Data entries
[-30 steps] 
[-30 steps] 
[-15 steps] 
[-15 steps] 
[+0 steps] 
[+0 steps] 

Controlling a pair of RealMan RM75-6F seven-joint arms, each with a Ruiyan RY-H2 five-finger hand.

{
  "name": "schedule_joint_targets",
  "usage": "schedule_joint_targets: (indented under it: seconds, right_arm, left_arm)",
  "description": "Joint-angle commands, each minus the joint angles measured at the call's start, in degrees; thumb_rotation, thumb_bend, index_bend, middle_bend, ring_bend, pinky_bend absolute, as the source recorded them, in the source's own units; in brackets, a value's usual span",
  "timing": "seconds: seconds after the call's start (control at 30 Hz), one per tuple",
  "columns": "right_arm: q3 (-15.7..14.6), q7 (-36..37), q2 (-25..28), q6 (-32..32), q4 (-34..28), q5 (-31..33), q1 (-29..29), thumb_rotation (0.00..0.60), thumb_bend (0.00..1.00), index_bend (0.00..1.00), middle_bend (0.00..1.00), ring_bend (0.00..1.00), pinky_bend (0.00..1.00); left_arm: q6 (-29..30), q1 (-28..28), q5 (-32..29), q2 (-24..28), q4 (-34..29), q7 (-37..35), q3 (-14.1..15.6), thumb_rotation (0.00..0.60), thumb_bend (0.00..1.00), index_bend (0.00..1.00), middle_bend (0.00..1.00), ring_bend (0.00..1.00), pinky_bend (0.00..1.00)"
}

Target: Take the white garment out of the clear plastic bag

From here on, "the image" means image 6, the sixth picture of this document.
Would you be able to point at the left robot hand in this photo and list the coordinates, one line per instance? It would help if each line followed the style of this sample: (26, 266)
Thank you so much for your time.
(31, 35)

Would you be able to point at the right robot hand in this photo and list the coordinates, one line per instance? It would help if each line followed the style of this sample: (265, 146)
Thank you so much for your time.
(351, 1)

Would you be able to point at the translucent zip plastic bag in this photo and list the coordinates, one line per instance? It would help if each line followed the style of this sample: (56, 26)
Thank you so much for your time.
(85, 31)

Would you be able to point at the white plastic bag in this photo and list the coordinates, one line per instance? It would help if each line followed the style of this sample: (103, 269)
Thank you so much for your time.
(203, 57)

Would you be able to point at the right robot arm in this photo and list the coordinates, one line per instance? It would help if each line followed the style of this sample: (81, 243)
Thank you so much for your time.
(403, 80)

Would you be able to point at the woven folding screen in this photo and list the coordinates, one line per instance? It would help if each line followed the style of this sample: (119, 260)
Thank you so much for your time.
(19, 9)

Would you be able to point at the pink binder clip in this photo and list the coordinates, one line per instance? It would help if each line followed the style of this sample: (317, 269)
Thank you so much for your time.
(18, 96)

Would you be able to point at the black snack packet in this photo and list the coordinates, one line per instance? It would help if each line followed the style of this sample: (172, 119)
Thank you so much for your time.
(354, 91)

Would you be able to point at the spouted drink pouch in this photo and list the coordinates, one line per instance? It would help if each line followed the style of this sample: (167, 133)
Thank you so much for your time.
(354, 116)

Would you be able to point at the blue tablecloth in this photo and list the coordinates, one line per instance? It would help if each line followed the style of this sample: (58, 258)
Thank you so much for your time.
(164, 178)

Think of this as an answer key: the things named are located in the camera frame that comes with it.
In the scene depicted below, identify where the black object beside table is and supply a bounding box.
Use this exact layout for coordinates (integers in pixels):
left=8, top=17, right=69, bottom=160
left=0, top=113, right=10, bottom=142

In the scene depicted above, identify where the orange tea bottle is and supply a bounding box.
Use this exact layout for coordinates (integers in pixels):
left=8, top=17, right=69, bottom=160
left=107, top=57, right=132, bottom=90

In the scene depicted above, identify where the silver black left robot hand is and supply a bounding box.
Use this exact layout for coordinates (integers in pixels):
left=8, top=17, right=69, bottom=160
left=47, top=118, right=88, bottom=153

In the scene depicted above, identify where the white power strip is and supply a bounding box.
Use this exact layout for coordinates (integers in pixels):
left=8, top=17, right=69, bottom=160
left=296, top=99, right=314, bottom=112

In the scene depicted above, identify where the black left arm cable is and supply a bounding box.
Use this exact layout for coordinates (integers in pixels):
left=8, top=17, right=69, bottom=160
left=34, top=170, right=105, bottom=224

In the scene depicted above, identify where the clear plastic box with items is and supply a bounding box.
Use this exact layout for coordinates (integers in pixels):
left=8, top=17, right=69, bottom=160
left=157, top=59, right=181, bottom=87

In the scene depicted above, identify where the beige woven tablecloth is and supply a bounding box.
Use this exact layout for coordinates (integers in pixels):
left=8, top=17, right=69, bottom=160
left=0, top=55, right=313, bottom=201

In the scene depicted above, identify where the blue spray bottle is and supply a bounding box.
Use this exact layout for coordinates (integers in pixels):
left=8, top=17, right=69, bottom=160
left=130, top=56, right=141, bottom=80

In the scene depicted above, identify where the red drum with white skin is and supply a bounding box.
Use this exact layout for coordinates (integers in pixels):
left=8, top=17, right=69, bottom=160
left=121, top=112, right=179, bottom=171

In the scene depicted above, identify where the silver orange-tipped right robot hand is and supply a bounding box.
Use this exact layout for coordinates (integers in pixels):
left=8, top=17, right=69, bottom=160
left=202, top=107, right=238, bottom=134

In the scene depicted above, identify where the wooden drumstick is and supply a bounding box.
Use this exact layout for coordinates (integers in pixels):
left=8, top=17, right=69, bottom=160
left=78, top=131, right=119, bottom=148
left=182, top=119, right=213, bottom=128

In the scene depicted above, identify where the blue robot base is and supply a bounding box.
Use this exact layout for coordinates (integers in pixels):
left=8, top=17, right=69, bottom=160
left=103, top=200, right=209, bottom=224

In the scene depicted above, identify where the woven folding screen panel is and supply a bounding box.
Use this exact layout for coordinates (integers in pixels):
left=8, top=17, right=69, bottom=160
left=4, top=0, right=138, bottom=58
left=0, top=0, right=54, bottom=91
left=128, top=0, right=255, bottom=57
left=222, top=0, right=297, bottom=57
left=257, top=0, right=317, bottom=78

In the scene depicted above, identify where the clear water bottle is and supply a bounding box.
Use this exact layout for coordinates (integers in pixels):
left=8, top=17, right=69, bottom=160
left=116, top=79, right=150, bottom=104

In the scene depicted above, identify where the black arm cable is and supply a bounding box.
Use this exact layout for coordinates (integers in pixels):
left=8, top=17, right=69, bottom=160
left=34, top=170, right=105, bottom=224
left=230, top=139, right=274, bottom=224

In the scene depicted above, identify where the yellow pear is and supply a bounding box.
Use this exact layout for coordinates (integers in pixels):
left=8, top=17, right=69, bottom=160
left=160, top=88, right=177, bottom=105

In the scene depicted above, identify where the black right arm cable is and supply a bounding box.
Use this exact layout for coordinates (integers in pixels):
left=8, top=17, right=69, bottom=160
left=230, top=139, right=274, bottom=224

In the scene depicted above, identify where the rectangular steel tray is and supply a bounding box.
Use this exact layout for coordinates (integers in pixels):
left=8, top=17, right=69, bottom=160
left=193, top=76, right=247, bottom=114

Your task —
Restate each entry exactly, skipping none.

Solution for this exercise —
[-30 steps] 
[-30 steps] 
[-15 steps] 
[-15 steps] 
[+0 steps] 
[+0 steps] 

Controlling a pair of RealMan RM75-6F seven-joint arms, each with a Ruiyan RY-H2 five-finger hand.

{
  "name": "schedule_joint_targets",
  "usage": "schedule_joint_targets: (indented under it: seconds, right_arm, left_arm)",
  "description": "Joint-angle commands, each minus the joint angles measured at the call's start, in degrees; thumb_rotation, thumb_bend, index_bend, middle_bend, ring_bend, pinky_bend absolute, as the source recorded them, in the source's own units; in brackets, a value's usual span",
  "timing": "seconds: seconds after the call's start (control at 30 Hz), one per tuple",
  "columns": "right_arm: q3 (-15.7..14.6), q7 (-36..37), q2 (-25..28), q6 (-32..32), q4 (-34..28), q5 (-31..33), q1 (-29..29), thumb_rotation (0.00..0.60), thumb_bend (0.00..1.00), index_bend (0.00..1.00), middle_bend (0.00..1.00), ring_bend (0.00..1.00), pinky_bend (0.00..1.00); left_arm: q6 (-29..30), q1 (-28..28), q5 (-32..29), q2 (-24..28), q4 (-34..29), q7 (-37..35), q3 (-14.1..15.6), thumb_rotation (0.00..0.60), thumb_bend (0.00..1.00), index_bend (0.00..1.00), middle_bend (0.00..1.00), ring_bend (0.00..1.00), pinky_bend (0.00..1.00)"
}

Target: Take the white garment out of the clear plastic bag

From here on, "the image" means image 6, the sixth picture of this document.
Would you be able to point at the left robot hand in this photo and list the coordinates, one line per instance? It would help if each line followed the style of this sample: (26, 266)
Thank you so much for your time.
(31, 35)

Would you be able to point at the right robot hand in this photo and list the coordinates, one line per instance? It would help if each line followed the style of this sample: (265, 146)
Thank you so much for your time.
(351, 1)

Would you be able to point at the translucent zip plastic bag in this photo and list the coordinates, one line per instance? It would help if each line followed the style of this sample: (56, 26)
Thank you so much for your time.
(85, 31)

Would you be able to point at the white plastic bag in this photo and list the coordinates, one line per instance? It would help if each line followed the style of this sample: (103, 269)
Thank you so much for your time.
(203, 57)

Would you be able to point at the right robot arm in this photo and list the coordinates, one line per instance? It would help if each line followed the style of this sample: (81, 243)
Thank you so much for your time.
(403, 80)

Would you be able to point at the woven folding screen in this photo and list the coordinates, one line per instance? It would help if each line followed the style of this sample: (119, 260)
Thank you so much for your time.
(19, 9)

Would you be able to point at the pink binder clip in this photo and list the coordinates, one line per instance? It would help if each line followed the style of this sample: (317, 269)
Thank you so much for your time.
(18, 96)

Would you be able to point at the black snack packet in this photo and list the coordinates, one line per instance? It would help if each line followed the style of this sample: (172, 119)
Thank you so much for your time.
(354, 91)

Would you be able to point at the spouted drink pouch in this photo and list the coordinates, one line per instance? It would help if each line followed the style of this sample: (167, 133)
Thank you so much for your time.
(354, 116)

Would you be able to point at the blue tablecloth in this photo and list the coordinates, one line per instance? It would help if each line followed the style of this sample: (58, 258)
Thank you so much for your time.
(164, 178)

Think of this as an answer key: the things named are located in the camera frame that comes with it.
In the scene depicted below, identify where the black object beside table is and supply a bounding box.
Use this exact layout for coordinates (integers in pixels):
left=8, top=17, right=69, bottom=160
left=0, top=113, right=10, bottom=142

In the scene depicted above, identify where the orange tea bottle is and supply a bounding box.
Use this exact layout for coordinates (integers in pixels):
left=8, top=17, right=69, bottom=160
left=107, top=57, right=132, bottom=90

In the scene depicted above, identify where the silver black left robot hand is and supply a bounding box.
Use this exact layout for coordinates (integers in pixels):
left=8, top=17, right=69, bottom=160
left=47, top=118, right=88, bottom=153

In the scene depicted above, identify where the white power strip is and supply a bounding box.
Use this exact layout for coordinates (integers in pixels):
left=8, top=17, right=69, bottom=160
left=296, top=99, right=314, bottom=112

In the scene depicted above, identify where the black left arm cable is and supply a bounding box.
Use this exact layout for coordinates (integers in pixels):
left=8, top=17, right=69, bottom=160
left=34, top=170, right=105, bottom=224

In the scene depicted above, identify where the clear plastic box with items is and supply a bounding box.
Use this exact layout for coordinates (integers in pixels):
left=8, top=17, right=69, bottom=160
left=157, top=59, right=181, bottom=87

In the scene depicted above, identify where the beige woven tablecloth is and supply a bounding box.
Use this exact layout for coordinates (integers in pixels):
left=8, top=17, right=69, bottom=160
left=0, top=55, right=313, bottom=201

In the scene depicted above, identify where the blue spray bottle is and supply a bounding box.
Use this exact layout for coordinates (integers in pixels):
left=8, top=17, right=69, bottom=160
left=130, top=56, right=141, bottom=80

In the scene depicted above, identify where the red drum with white skin is and supply a bounding box.
Use this exact layout for coordinates (integers in pixels):
left=8, top=17, right=69, bottom=160
left=121, top=112, right=179, bottom=171

In the scene depicted above, identify where the silver orange-tipped right robot hand is and supply a bounding box.
Use this exact layout for coordinates (integers in pixels):
left=8, top=17, right=69, bottom=160
left=202, top=107, right=238, bottom=134

In the scene depicted above, identify where the wooden drumstick is and supply a bounding box.
Use this exact layout for coordinates (integers in pixels):
left=8, top=17, right=69, bottom=160
left=78, top=131, right=119, bottom=148
left=182, top=119, right=213, bottom=128

In the scene depicted above, identify where the blue robot base is and supply a bounding box.
Use this exact layout for coordinates (integers in pixels):
left=8, top=17, right=69, bottom=160
left=103, top=200, right=209, bottom=224

In the scene depicted above, identify where the woven folding screen panel is and supply a bounding box.
Use this exact layout for coordinates (integers in pixels):
left=8, top=17, right=69, bottom=160
left=4, top=0, right=138, bottom=58
left=0, top=0, right=54, bottom=91
left=128, top=0, right=255, bottom=57
left=222, top=0, right=297, bottom=57
left=257, top=0, right=317, bottom=78

In the scene depicted above, identify where the clear water bottle is and supply a bounding box.
Use this exact layout for coordinates (integers in pixels):
left=8, top=17, right=69, bottom=160
left=116, top=79, right=150, bottom=104

In the scene depicted above, identify where the black arm cable is and supply a bounding box.
Use this exact layout for coordinates (integers in pixels):
left=8, top=17, right=69, bottom=160
left=34, top=170, right=105, bottom=224
left=230, top=139, right=274, bottom=224

In the scene depicted above, identify where the yellow pear is and supply a bounding box.
Use this exact layout for coordinates (integers in pixels):
left=8, top=17, right=69, bottom=160
left=160, top=88, right=177, bottom=105

In the scene depicted above, identify where the black right arm cable is and supply a bounding box.
Use this exact layout for coordinates (integers in pixels):
left=8, top=17, right=69, bottom=160
left=230, top=139, right=274, bottom=224

In the scene depicted above, identify where the rectangular steel tray is and supply a bounding box.
Use this exact layout for coordinates (integers in pixels):
left=8, top=17, right=69, bottom=160
left=193, top=76, right=247, bottom=114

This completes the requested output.